◆ Work request ◆
Copy out each line from the start of the material below until the line with "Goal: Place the", that line included.
━━━━━ Data provided
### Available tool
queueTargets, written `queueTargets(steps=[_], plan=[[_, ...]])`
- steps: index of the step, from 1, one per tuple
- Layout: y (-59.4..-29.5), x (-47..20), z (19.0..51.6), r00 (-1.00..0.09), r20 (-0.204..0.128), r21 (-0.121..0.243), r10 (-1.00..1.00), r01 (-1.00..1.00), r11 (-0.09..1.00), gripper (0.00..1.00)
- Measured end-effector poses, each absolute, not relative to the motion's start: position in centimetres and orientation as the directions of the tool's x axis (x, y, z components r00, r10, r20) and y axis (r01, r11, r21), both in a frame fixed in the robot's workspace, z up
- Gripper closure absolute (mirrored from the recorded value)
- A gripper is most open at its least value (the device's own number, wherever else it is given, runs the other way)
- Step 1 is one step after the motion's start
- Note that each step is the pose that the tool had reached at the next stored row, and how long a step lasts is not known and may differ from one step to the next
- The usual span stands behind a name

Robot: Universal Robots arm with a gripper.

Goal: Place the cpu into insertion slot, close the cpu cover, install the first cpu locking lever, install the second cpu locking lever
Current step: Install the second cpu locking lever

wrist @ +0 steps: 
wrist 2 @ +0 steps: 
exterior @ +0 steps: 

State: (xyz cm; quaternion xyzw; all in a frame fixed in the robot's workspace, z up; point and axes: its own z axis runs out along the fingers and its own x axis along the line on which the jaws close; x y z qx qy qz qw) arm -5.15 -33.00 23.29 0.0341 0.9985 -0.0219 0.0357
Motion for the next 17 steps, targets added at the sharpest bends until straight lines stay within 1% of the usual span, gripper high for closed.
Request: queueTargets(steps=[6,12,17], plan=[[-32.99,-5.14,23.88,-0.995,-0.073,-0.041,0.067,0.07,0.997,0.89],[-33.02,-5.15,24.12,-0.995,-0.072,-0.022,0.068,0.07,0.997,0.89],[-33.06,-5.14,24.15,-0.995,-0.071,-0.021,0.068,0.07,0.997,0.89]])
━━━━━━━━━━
◆ Reply ◆
### Available tool
queueTargets, written `queueTargets(steps=[_], plan=[[_, ...]])`
- steps: index of the step, from 1, one per tuple
- Layout: y (-59.4..-29.5), x (-47..20), z (19.0..51.6), r00 (-1.00..0.09), r20 (-0.204..0.128), r21 (-0.121..0.243), r10 (-1.00..1.00), r01 (-1.00..1.00), r11 (-0.09..1.00), gripper (0.00..1.00)
- Measured end-effector poses, each absolute, not relative to the motion's start: position in centimetres and orientation as the directions of the tool's x axis (x, y, z components r00, r10, r20) and y axis (r01, r11, r21), both in a frame fixed in the robot's workspace, z up
- Gripper closure absolute (mirrored from the recorded value)
- A gripper is most open at its least value (the device's own number, wherever else it is given, runs the other way)
- Step 1 is one step after the motion's start
- Note that each step is the pose that the tool had reached at the next stored row, and how long a step lasts is not known and may differ from one step to the next
- The usual span stands behind a name

Robot: Universal Robots arm with a gripper.

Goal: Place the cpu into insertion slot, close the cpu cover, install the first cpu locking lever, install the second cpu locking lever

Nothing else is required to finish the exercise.